The symbolizer walks the call stack of the program under inspection, so you need to link the symbolizer into that program binary[1]. See Makefile for how to build and example/symbolize.cc for how to use it in a client program.

[1] Link as an object, a static library, or a shared library.

Demangler

The demangler takes a pointer to the symbol string and populates the output buffer. See Makefile for how to build and example/demangle.cc for how to use it in a client program.

How to test

# Build the binaries.
make clean && make

# Symbolizer
tests/check_symbolizer.py

# Demangler
tests/check_demangler.py

Concepts

Async-signal safety

The man page of Linux gives a very clear description of this concept.

Basically, async-signal unsafe functions cannot be used in a signal handler. That means a large number of common library constructs should be avoided, including those which need dynamic memory allocation (malloc(), new, etc.), such as std::vector, std::string, std::ostream, etc.

Symbolizing

The POSIX system call backtrace() returns a series of addresses, each of which is a function return address, populated at each stack frame. However, the address values in their own is not very informative. Users need the function names to figure out the chain of function calls. Extracting the function names from these return addresses is what we call "symbolizing".

The extracted symbol is human-readable, to some extent. They are not the same as what users see in the source code, because the function names are "mangled". For example,

  • void foo(void) becomes _Z1foov,
  • void foo(int, char) becomes _Z1fooic, and
  • Foo::Bar() becomes _ZN3Foo3BarEv

according the mangling rule set out in the Itanium C++ ABI.

Demangling

Demangling is done by following the same mangling rule in the reverse direction. In fact, one may demangle a symbol quite easily on a Linux or macOS, where GNU's utility c++filt is usually present:

$ c++filt -n _ZN3Foo3BarEv
Foo::Bar()

Also check out llvm-cxxfilt.

Itanium C++ ABI

ABI, or Application Binary Interface, dictates how binary objects should be interpreted and therefore communicated with. Object files (and hence libraries comprising of them) compiled by two different compilers for the same architecture can interoperate with each other if they additionally agree on the ABI. For example, an ABI specifies the calling convention, e.g. how are parameters and the return value should be pass around between function calls, and how a C++ symbol should be mangled so that it is uniquely identifiable in a program binary.

A bit history

In the 1990s, when Intel was developing its Itanium (formerly IA-64) architecture, it wanted its Intel C++ Compiler to be able to interoperate with GCC, so it enlisted engineers from Intel and GNU to design a uniform ABI for C++ compilers: the Itanium C++ ABI.

The new ABI, though carrying the architecture name, is not tied to Itanium.
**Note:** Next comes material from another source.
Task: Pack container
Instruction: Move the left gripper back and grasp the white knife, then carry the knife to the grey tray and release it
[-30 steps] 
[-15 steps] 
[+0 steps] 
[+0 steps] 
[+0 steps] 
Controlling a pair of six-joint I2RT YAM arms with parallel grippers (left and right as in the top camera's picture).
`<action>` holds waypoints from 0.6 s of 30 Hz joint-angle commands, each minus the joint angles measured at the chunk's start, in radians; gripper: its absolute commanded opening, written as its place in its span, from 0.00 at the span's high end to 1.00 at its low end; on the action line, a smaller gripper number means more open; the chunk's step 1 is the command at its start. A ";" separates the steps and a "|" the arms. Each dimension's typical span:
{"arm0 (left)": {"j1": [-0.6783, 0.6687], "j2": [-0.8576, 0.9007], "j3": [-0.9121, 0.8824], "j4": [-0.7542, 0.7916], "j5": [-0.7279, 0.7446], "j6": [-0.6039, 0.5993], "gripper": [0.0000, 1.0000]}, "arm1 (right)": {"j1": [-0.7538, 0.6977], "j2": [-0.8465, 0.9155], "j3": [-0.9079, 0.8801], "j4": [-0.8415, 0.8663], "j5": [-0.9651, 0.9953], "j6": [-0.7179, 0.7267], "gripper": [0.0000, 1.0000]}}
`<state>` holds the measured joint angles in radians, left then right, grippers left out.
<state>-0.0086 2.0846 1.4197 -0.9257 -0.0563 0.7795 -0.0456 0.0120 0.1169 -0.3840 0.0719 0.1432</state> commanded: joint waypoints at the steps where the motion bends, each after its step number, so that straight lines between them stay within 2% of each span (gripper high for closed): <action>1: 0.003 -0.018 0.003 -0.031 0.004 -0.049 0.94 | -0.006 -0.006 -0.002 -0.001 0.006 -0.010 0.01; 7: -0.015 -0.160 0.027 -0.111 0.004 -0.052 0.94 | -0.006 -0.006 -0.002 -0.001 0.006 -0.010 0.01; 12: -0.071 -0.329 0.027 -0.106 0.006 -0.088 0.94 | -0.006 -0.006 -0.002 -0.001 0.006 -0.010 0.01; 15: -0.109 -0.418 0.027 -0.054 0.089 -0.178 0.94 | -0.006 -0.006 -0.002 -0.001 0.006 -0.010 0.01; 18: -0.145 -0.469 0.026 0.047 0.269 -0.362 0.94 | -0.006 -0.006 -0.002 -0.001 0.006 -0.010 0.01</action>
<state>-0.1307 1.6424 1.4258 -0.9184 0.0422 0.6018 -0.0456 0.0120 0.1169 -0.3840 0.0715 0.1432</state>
GCC contributors thought it was nice to have a uniform ABI for all architectures, so they adhered to the ABI spec when implementing GCC compilers for others. Moreover, because Linux were usually compiled with GCC, the ABI became the lingua franca for all Linux programs for the sake of interoperability with system libraries.
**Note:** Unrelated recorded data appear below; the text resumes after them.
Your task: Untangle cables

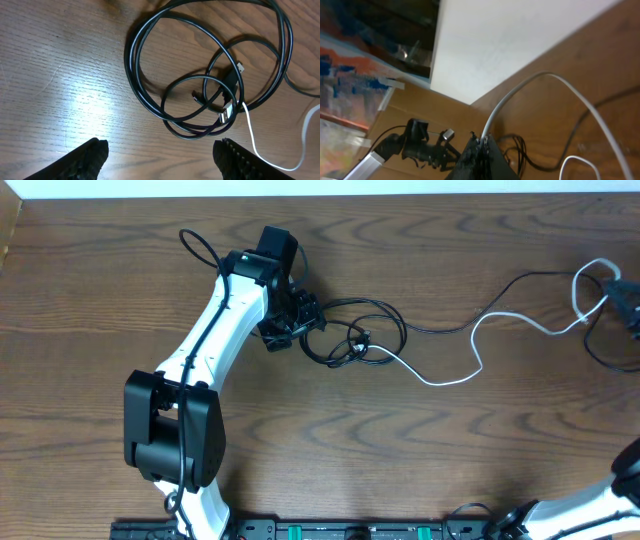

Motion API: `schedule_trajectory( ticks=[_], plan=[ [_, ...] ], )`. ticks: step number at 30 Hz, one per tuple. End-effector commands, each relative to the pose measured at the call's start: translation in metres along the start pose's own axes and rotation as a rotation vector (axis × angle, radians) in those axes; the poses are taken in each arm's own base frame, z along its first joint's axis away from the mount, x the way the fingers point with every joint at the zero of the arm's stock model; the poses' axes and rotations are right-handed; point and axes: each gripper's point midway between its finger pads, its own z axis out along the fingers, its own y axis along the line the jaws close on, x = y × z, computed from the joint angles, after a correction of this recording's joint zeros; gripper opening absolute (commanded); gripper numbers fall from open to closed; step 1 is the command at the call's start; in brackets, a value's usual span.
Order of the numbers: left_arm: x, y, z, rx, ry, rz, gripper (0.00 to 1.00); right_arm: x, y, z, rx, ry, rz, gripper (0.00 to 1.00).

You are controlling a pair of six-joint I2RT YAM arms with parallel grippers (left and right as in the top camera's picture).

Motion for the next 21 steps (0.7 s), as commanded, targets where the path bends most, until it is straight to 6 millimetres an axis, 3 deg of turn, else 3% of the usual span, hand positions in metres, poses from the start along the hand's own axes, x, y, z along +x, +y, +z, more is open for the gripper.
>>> schedule_trajectory(
  ticks=[1,5,10,17,21],
  plan=[
    [-0.004,0.004,0.0,-0.018,-0.016,0.004,0.73,0.016,-0.029,0.015,-0.016,0.039,0.027,0.01],
    [-0.005,0.003,0.0,-0.018,-0.017,0.004,0.73,0.036,-0.06,0.034,-0.027,0.083,0.104,0.01],
    [-0.004,0.003,0.0,-0.018,-0.017,0.005,0.73,0.053,-0.086,0.053,-0.017,0.105,0.15,0.01],
    [-0.004,0.003,0.0,-0.018,-0.017,0.005,0.73,0.057,-0.097,0.056,-0.001,0.093,0.076,0.01],
    [-0.004,0.003,0.0,-0.018,-0.018,0.005,0.73,0.065,-0.104,0.054,0.006,0.095,-0.006,0.11]
  ],
)
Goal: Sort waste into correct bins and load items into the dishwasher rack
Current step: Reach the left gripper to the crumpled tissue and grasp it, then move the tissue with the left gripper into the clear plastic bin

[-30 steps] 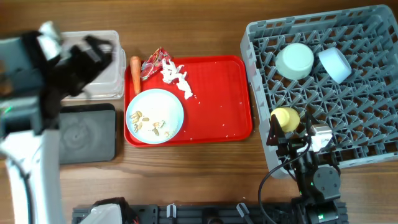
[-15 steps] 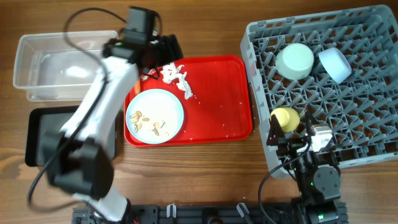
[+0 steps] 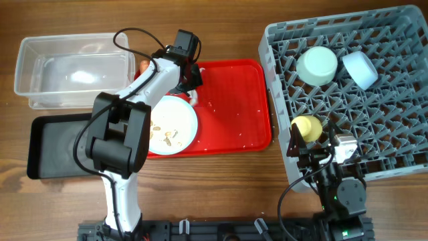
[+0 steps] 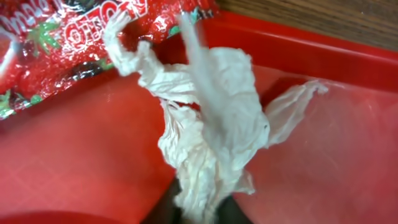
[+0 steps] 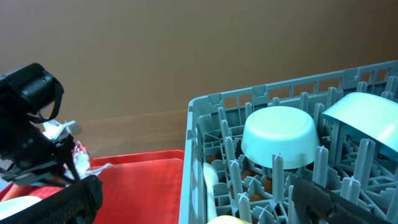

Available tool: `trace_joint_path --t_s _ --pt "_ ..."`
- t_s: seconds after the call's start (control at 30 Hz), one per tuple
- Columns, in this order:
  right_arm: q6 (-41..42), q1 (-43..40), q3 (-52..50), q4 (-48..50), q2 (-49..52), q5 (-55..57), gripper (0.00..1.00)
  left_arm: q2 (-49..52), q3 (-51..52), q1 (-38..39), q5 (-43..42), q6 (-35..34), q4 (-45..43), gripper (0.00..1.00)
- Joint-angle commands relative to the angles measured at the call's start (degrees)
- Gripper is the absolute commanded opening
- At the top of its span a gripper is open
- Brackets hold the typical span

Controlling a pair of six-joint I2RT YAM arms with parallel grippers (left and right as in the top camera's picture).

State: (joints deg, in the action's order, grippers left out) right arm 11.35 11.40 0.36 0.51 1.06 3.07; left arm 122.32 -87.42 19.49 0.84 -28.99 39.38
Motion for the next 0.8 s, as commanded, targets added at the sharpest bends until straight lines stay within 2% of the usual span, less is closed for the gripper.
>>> trace_joint_path --t_s 0.0,0.1,0.2,0.3,0.37,0.53,0.6,0.63,0.7,0.73,0.77 --pt "0.8 -0.3 -0.1 0.3 0.0 -0.1 1.00 -4.3 -4.5 -1.5 0.7 0.0 4.7 0.04" --pt "0.8 -0.3 -0.1 0.3 0.0 -0.1 1.00 -10.5 -8.9 -4.3 1.2 0.0 10.8 0.04" --pt "0.8 -0.3 -0.1 0.3 0.0 -0.1 1.00 -16.9 -9.8 -8.2 1.3 -0.2 12.2 0.05" --pt "0.8 -0.3 -0.1 0.3 0.0 -0.1 1.00 -21.4 -9.8 -14.1 4.1 -0.2 13.2 0.18" --pt "0.8 -0.3 -0.1 0.3 0.0 -0.1 1.00 -21.9 -9.8 -18.4 7.4 -0.2 14.2 0.18" --pt "0.8 -0.3 -0.1 0.3 0.0 -0.1 1.00 -18.2 -7.0 -25.9 7.6 0.3 12.5 0.17" --pt "0.8 -0.3 -0.1 0.3 0.0 -0.1 1.00 -15.1 -6.9 -27.5 7.4 2.3 10.4 0.22" --pt "0.8 -0.3 -0.1 0.3 0.0 -0.1 1.00 -14.0 -6.9 -27.8 6.9 3.9 9.8 0.33" --pt "0.8 -0.3 -0.1 0.3 0.0 -0.1 1.00 -13.4 -7.0 -27.8 4.7 7.0 9.7 0.66" --pt "0.8 -0.3 -0.1 0.3 0.0 -0.1 1.00 -13.6 -7.1 -27.4 3.9 7.8 9.9 0.77" --pt "0.8 -0.3 -0.1 0.3 0.0 -0.1 1.00 -14.3 -7.7 -26.9 3.2 7.8 10.6 0.83"
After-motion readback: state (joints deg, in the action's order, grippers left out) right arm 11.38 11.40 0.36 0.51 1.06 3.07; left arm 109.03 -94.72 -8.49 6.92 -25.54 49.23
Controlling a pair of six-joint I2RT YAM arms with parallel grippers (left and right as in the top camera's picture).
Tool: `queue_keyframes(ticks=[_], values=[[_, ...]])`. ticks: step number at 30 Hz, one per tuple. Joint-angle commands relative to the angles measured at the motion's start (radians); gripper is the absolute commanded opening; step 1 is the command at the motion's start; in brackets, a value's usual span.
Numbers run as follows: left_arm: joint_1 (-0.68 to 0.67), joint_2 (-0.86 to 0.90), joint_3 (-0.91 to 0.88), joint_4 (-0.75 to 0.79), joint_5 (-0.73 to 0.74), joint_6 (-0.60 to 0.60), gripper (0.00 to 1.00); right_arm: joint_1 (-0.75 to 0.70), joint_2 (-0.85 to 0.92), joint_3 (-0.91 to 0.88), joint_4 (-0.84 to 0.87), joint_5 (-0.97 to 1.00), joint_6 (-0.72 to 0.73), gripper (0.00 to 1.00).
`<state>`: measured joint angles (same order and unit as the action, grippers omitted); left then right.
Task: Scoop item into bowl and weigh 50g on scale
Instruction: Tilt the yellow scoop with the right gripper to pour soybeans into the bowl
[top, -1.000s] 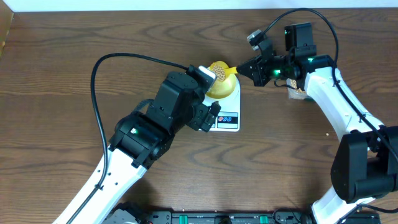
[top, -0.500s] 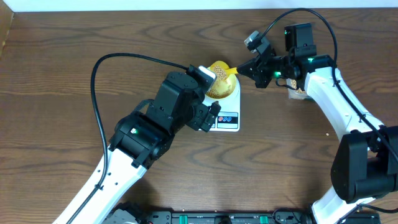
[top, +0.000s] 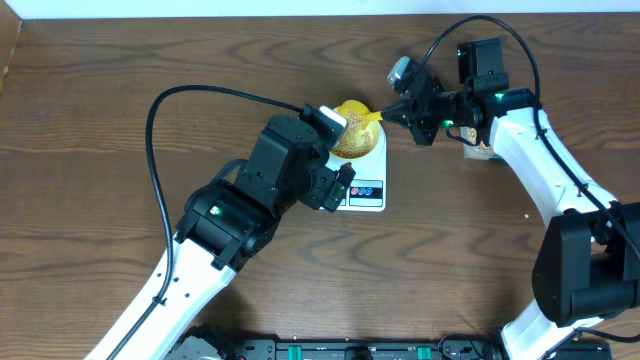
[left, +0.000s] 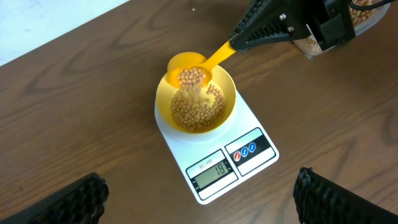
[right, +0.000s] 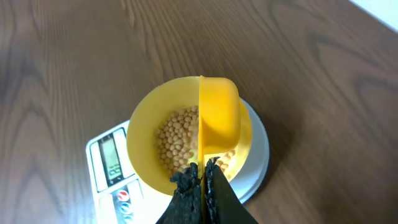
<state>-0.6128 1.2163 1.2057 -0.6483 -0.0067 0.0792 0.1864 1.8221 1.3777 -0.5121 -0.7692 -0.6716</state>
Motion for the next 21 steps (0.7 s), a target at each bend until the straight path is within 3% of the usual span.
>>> queue_keyframes(ticks=[1, 13, 21], values=[[-0.004, -0.002, -0.010, -0.003, -0.013, 0.003, 0.97, 0.006, -0.002, -0.002, -0.001, -0.015, -0.140, 0.01], [-0.004, -0.002, -0.010, -0.003, -0.013, 0.003, 0.97, 0.019, -0.002, -0.002, 0.000, -0.015, -0.364, 0.01], [-0.004, -0.002, -0.010, -0.003, -0.013, 0.003, 0.97, 0.020, -0.002, -0.002, 0.007, -0.015, -0.373, 0.01]])
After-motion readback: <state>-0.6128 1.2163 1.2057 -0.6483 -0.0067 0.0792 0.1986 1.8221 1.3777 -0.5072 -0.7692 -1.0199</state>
The story did not stop there. In the early days of macOS (formerly OS X), programs were compiled with GCC. Therefore, macOS's system libraries use the Itanium C++ ABI. As a result, for interoperability, programs on macOS adopted the ABI, too. Further, when Apple started contributing to LLVM, a business-friendly, open-source compiler infrastructure, it kept the Itanium C++ ABI as well to allow for a transparent transition.

Therefore, the Itanium C++ ABI became the de-facto standard C++ ABI for programs on both Linux and macOS, and is obeyed by compilers aiming for the two operating systems.